Fuller nimmt an, dass alte Seefahrer-Völker den Globus umrundet haben. Diese Hypothese ist ebenfalls kontrovers, aber schauen wir einmal, wohin sie uns führt. Fuller wurde durch seine Erfahrungen mit Schiffen und Meeresströmungen zu seiner Auffassung gebracht. Er stellt fest, dass Phönizier, nachdem sie den Mittelmeerraum verlassen hatten, nach Süden gesegelt seien, das Horn von Afrika umrundet, und den Indischen Ozean überquert haben könnten.


Abb. 6 Fullers Projektionskarte mit einer möglichen Weltumseglungs-Route.

"... nordwestwärts, auf seiner Hauptströmung vorbei an Nordaustralien, dann nach Norden mit der Japan-Strömung und den vorherrschenden Winden über China, Japan, und die Aleuten nach Alaska, und dann auf der selben Strömung südwärts zu den Westküsten [[Prä- und post-diluviale Zivilisationen in Nordamerika|Nord-] und Südamerikas... die 'Roaring Forties'-Winde und die Strömung trugen sie um das Horn herum in den Südatlantik, dann mit der Nordströmung entlang der südamerikanischen Ostküste ... Danach trug sie der Atlantische Golfstrom nach Norden ... vorbei am Kap Hatteras, Neu-Schottland, am Süden Grönlands, Island und Spitzbergen, wo das Eis sie zwang sich nach Westen zu wenden, bis sie auf das ihnen bekannte Skandinavien, die Britischen Inseln, etc. stießen, von wo sie nach Hause ins Mittelmeer zurückkehrten."[1]
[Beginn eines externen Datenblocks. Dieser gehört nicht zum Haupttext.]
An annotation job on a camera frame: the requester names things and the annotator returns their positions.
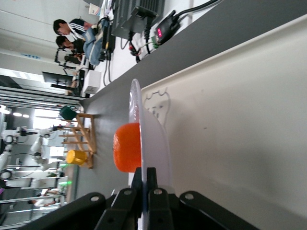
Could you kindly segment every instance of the screw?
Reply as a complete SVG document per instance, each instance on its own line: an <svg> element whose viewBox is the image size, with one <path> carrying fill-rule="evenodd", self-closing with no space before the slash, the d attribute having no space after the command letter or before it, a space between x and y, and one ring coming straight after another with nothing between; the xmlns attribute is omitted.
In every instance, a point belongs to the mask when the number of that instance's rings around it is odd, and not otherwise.
<svg viewBox="0 0 307 230"><path fill-rule="evenodd" d="M191 193L187 193L184 197L188 200L194 199L194 196Z"/></svg>
<svg viewBox="0 0 307 230"><path fill-rule="evenodd" d="M98 197L98 196L93 196L93 197L91 198L91 201L93 201L93 202L95 202L95 201L97 201L97 200L99 200L99 197Z"/></svg>
<svg viewBox="0 0 307 230"><path fill-rule="evenodd" d="M155 189L153 191L153 193L156 194L156 195L160 195L160 194L162 194L162 190L161 189Z"/></svg>
<svg viewBox="0 0 307 230"><path fill-rule="evenodd" d="M131 190L126 190L126 191L124 192L125 195L130 195L131 193L132 193Z"/></svg>

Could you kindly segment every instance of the white plate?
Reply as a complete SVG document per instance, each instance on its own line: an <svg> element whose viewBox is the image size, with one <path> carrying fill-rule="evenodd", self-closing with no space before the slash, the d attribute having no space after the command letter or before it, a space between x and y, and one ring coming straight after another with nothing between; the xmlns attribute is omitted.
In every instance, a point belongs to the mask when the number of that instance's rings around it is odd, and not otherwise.
<svg viewBox="0 0 307 230"><path fill-rule="evenodd" d="M129 123L140 123L143 199L146 201L147 168L155 167L158 185L172 186L172 168L168 140L164 128L157 118L142 105L141 88L138 80L134 79L130 90ZM147 202L143 202L144 214Z"/></svg>

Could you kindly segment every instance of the orange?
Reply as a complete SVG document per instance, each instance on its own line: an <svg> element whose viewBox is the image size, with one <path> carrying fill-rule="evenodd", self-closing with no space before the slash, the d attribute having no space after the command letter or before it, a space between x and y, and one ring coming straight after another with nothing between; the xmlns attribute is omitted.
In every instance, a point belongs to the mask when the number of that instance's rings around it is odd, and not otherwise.
<svg viewBox="0 0 307 230"><path fill-rule="evenodd" d="M118 170L134 173L141 167L141 141L139 123L128 123L119 127L113 140L114 163Z"/></svg>

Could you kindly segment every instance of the white box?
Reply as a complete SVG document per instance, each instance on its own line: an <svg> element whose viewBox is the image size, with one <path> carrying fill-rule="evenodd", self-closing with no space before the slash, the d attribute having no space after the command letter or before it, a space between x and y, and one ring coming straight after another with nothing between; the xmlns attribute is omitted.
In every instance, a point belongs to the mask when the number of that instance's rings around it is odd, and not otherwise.
<svg viewBox="0 0 307 230"><path fill-rule="evenodd" d="M89 70L84 78L83 92L94 94L100 88L101 72Z"/></svg>

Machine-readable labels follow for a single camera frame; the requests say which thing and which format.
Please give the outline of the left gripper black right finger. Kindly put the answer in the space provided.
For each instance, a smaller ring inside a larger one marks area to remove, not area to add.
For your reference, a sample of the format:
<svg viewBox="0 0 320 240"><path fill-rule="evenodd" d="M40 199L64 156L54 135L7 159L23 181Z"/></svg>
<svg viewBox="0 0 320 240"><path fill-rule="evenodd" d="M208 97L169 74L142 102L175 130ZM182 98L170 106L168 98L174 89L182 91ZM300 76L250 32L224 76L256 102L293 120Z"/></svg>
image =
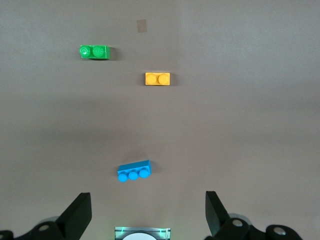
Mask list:
<svg viewBox="0 0 320 240"><path fill-rule="evenodd" d="M263 232L239 217L231 217L215 191L205 193L205 217L211 232L207 240L301 239L295 230L285 225L272 224Z"/></svg>

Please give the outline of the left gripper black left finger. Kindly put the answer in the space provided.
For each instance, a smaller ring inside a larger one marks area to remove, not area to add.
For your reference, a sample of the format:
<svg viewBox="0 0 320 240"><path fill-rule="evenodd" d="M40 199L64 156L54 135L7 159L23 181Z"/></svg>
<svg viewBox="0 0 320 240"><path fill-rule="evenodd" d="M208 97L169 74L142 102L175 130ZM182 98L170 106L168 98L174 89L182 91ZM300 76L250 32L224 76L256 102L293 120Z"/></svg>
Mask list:
<svg viewBox="0 0 320 240"><path fill-rule="evenodd" d="M79 240L92 220L92 203L89 192L80 193L55 220L36 225L29 232L14 237L10 230L2 230L2 240Z"/></svg>

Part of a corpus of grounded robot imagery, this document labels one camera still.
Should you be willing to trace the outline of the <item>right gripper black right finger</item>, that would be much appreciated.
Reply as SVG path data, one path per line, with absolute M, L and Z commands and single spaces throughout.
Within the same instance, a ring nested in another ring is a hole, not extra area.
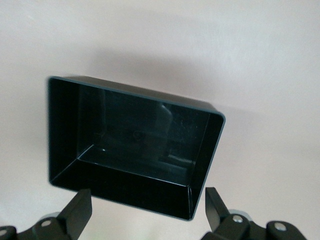
M 228 210 L 214 187 L 205 189 L 205 214 L 211 231 L 201 240 L 307 240 L 288 222 L 272 220 L 261 227 L 247 213 Z

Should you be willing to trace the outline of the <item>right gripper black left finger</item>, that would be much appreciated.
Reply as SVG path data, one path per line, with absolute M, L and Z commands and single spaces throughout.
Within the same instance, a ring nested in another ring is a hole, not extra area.
M 0 226 L 0 240 L 78 240 L 91 216 L 91 190 L 81 189 L 57 216 L 41 219 L 23 232 Z

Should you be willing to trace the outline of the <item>black rectangular plastic box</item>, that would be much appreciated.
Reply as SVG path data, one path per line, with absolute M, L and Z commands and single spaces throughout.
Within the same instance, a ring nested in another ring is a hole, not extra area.
M 211 104 L 88 76 L 47 81 L 56 187 L 190 221 L 225 116 Z

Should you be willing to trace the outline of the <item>brown table mat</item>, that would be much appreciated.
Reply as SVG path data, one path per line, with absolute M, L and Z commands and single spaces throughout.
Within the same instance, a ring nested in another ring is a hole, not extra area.
M 0 226 L 74 196 L 48 180 L 47 78 L 212 104 L 226 206 L 320 240 L 320 0 L 0 0 Z

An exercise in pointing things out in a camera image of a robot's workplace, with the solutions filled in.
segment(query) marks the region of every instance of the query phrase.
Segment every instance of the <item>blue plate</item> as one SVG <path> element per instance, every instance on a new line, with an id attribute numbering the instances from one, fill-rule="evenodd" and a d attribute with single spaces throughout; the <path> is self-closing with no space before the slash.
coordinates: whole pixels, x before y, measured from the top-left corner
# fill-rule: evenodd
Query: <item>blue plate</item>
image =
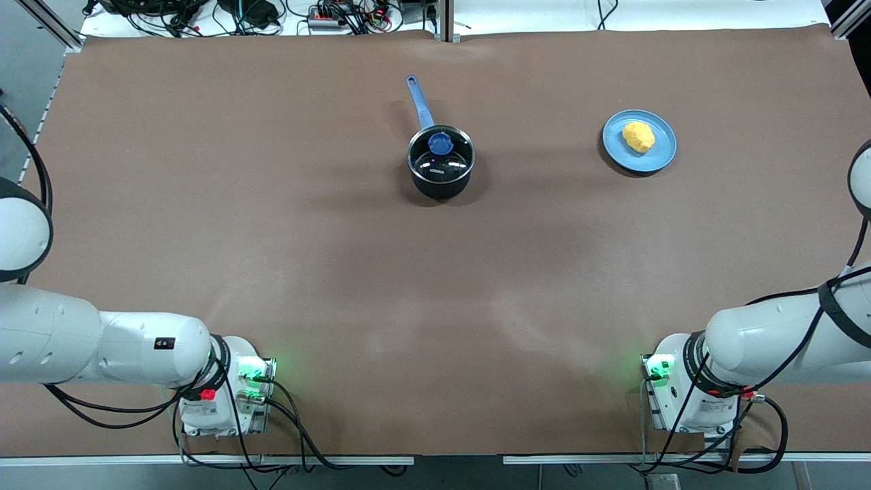
<path id="1" fill-rule="evenodd" d="M 643 122 L 651 127 L 656 142 L 647 153 L 638 153 L 623 139 L 623 128 L 631 122 Z M 621 111 L 604 123 L 604 149 L 621 167 L 633 172 L 656 172 L 672 161 L 678 151 L 678 139 L 665 119 L 640 109 Z"/>

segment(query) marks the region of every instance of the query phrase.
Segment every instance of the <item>black label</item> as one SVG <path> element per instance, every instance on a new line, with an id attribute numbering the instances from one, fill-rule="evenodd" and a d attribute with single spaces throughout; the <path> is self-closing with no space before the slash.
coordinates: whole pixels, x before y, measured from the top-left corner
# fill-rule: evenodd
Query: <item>black label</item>
<path id="1" fill-rule="evenodd" d="M 154 339 L 154 350 L 171 350 L 175 348 L 175 337 L 157 337 Z"/>

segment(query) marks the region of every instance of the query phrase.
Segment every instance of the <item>blue lid knob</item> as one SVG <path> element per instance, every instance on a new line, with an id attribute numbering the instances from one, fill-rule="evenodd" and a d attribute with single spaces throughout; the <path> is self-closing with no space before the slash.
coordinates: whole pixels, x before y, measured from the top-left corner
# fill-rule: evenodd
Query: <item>blue lid knob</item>
<path id="1" fill-rule="evenodd" d="M 454 149 L 454 142 L 450 140 L 450 135 L 444 131 L 433 134 L 427 142 L 429 143 L 430 152 L 436 155 L 446 155 Z"/>

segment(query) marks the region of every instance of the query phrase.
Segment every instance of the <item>brown table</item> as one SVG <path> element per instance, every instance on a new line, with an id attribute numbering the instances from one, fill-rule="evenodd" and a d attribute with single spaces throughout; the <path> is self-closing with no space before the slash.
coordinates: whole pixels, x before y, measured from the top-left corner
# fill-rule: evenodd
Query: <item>brown table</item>
<path id="1" fill-rule="evenodd" d="M 410 73 L 479 151 L 450 202 L 403 163 Z M 662 172 L 603 156 L 626 108 L 677 133 Z M 861 219 L 847 166 L 868 137 L 868 95 L 823 25 L 93 38 L 39 140 L 57 239 L 31 280 L 249 339 L 325 453 L 636 452 L 640 354 L 841 270 Z M 871 450 L 868 385 L 769 393 L 790 450 Z M 38 386 L 2 386 L 0 421 L 4 456 L 175 451 L 167 419 L 95 429 Z M 294 453 L 284 432 L 252 450 Z"/>

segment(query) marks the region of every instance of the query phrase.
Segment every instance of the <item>black strap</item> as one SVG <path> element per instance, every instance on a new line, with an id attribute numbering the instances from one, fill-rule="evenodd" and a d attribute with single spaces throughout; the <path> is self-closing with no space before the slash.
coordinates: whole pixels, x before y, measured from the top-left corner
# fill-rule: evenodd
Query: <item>black strap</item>
<path id="1" fill-rule="evenodd" d="M 821 284 L 820 287 L 817 288 L 817 296 L 820 297 L 820 307 L 822 310 L 826 312 L 828 317 L 832 319 L 834 324 L 837 325 L 838 328 L 847 335 L 847 337 L 850 337 L 858 344 L 871 349 L 871 335 L 869 335 L 865 330 L 859 328 L 859 325 L 855 324 L 853 320 L 850 320 L 847 313 L 844 313 L 844 310 L 841 309 L 838 301 L 834 299 L 834 293 L 828 283 Z"/>
Fuller erwähnt nicht die Tatsache, dass eine solche Umrundung bisweilen gegen die vorherrschenden Strömungen verläuft. Natürlich könnten alte Völker die Kraft des Windes ausgenutzt haben und gegen den Wind mittels "Zickzack"-fahrens oder "kreuzen" gesegelt sein. Was einsichtig zu sein scheint ist, dass alte Seefahrer sich entlang der Küstenlinien vorarbeiten würden, gerade wie ein Schwimm-Anfänger sich entlang der Wand eines Schwimmbeckens hält. Dann würden sie das unternehmen, was ich "Küstenfahrt-Bögen" [orig.: “shore-hugging leaps”; d.Ü.] - von immer größerem Umfang - nenne. Mit zunehmendem Selbstvertrauen würden sie auch Reisen über das Zentrum des Ozeans hinweg machen.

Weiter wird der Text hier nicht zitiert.